What to produce: Of all the entries below, retype only the lines from the one with "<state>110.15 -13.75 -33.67" through the one with "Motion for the", exactly as they appear.

(Extracted records)
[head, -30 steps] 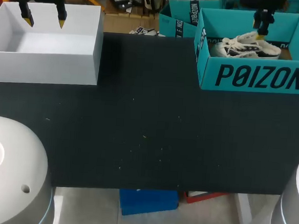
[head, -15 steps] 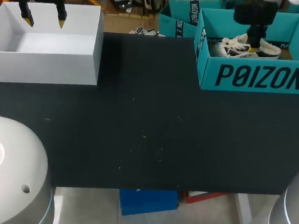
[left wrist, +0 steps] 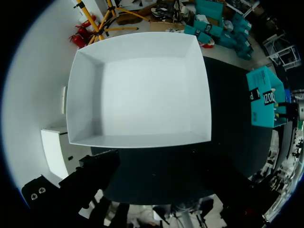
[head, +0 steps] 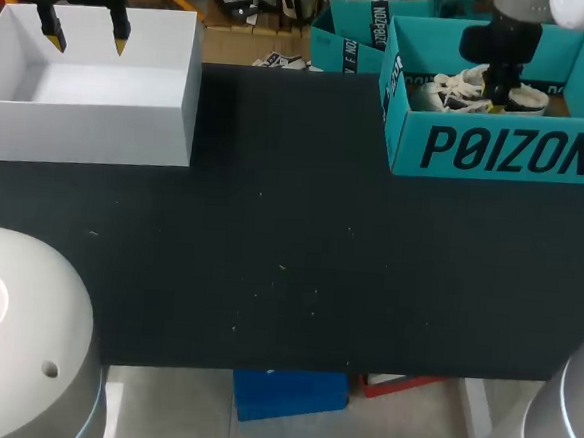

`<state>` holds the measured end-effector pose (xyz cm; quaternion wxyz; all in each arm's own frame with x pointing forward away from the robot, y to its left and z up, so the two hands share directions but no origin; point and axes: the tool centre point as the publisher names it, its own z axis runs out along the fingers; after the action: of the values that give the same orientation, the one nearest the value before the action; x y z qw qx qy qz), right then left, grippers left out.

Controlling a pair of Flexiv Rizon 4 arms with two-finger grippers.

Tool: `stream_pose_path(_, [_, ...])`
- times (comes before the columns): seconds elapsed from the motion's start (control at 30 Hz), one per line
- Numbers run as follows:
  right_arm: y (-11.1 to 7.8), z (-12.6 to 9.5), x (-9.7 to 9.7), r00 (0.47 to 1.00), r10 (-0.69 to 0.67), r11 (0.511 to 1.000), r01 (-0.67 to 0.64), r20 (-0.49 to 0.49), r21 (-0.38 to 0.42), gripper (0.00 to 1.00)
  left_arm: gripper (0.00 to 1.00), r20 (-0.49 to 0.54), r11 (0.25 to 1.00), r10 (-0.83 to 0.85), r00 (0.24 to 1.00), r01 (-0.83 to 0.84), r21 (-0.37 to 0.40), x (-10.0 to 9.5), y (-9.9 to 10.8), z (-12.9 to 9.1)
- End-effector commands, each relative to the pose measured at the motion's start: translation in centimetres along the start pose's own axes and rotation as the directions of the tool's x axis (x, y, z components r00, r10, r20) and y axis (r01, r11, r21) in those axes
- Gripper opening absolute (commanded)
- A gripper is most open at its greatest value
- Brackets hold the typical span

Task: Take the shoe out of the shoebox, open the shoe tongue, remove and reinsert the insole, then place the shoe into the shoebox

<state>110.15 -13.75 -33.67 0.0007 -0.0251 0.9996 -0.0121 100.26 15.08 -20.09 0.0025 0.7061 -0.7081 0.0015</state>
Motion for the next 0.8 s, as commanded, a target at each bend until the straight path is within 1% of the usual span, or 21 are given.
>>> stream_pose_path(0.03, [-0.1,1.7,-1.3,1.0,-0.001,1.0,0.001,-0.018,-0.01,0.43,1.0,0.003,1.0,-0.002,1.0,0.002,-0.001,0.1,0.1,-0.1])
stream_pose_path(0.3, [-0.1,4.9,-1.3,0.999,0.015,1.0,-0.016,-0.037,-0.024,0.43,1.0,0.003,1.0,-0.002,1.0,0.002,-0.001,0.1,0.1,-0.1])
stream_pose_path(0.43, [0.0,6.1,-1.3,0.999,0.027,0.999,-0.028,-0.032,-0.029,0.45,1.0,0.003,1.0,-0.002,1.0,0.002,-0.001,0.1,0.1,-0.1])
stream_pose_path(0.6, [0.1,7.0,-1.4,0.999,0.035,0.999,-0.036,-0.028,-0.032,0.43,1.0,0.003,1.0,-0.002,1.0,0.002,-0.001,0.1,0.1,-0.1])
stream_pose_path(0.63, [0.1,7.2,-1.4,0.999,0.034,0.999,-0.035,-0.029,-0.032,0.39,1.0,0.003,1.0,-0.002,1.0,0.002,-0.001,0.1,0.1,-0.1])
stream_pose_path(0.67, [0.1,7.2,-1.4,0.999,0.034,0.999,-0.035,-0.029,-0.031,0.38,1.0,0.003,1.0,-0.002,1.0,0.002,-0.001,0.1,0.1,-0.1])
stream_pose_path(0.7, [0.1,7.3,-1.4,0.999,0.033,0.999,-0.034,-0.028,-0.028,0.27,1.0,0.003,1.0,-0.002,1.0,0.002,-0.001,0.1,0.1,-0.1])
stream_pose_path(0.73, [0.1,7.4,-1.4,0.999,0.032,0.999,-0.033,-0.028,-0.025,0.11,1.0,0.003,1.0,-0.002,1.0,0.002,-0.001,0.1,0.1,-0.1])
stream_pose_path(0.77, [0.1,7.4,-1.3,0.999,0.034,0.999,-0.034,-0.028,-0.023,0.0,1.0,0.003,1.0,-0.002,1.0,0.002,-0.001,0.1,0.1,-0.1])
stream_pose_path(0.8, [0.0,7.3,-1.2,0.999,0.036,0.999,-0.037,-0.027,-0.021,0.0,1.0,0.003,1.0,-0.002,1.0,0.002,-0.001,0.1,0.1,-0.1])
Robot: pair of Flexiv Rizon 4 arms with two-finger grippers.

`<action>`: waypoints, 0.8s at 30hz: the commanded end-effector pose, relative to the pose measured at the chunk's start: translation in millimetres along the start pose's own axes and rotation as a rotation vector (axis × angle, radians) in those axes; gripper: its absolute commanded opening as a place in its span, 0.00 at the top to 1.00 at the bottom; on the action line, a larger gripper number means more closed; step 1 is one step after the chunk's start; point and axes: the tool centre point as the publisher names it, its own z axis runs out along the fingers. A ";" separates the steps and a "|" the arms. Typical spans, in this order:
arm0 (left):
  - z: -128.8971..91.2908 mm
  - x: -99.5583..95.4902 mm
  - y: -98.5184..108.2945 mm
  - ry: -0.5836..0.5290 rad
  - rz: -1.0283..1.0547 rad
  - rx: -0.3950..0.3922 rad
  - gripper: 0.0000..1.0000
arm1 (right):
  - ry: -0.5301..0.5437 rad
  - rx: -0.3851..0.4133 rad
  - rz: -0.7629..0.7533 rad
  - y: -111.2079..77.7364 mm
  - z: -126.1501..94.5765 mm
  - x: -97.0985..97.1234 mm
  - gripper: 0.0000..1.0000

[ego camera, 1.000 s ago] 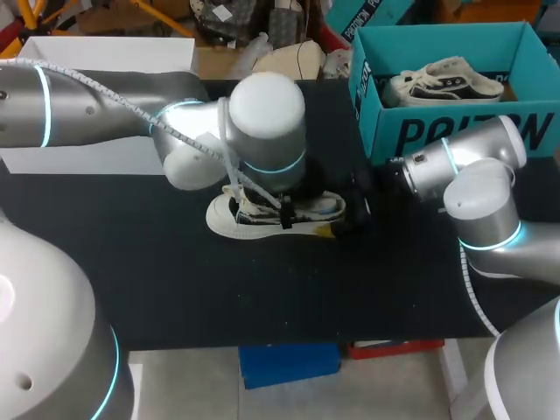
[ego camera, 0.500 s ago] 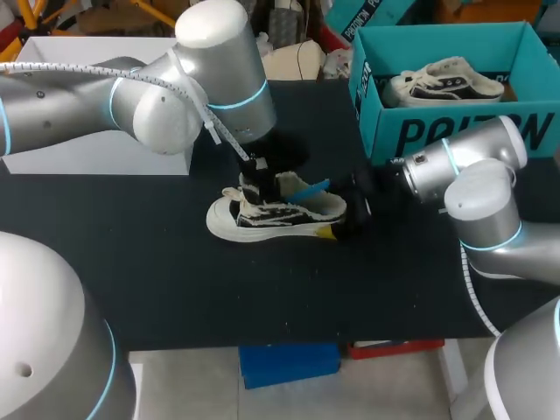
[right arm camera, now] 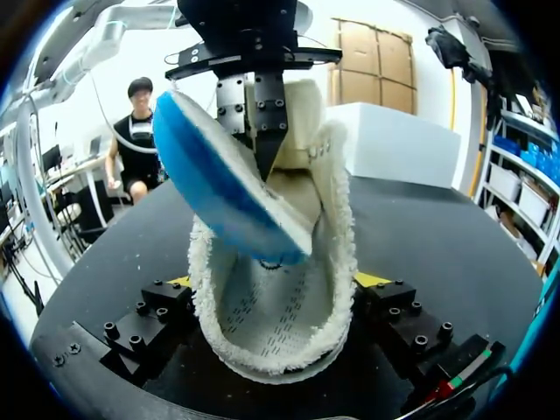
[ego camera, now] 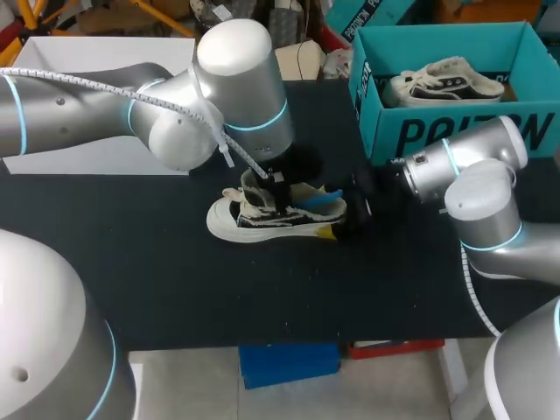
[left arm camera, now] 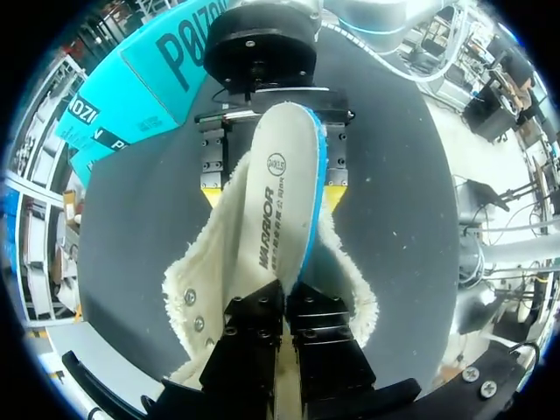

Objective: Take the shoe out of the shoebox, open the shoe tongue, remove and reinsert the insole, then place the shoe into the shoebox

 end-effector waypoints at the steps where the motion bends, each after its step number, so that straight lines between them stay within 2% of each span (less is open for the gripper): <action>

Exercise result:
<state>110.15 -13.75 -33.67 0.0007 -0.0251 0.9996 -0.0121 100.26 15.08 -20.09 0.0025 0.7061 -0.7081 0.0015</state>
Motion for the next 0.8 s, as commanded, a target at each bend until the straight path is within 1% of the usual span, or 21 are given.

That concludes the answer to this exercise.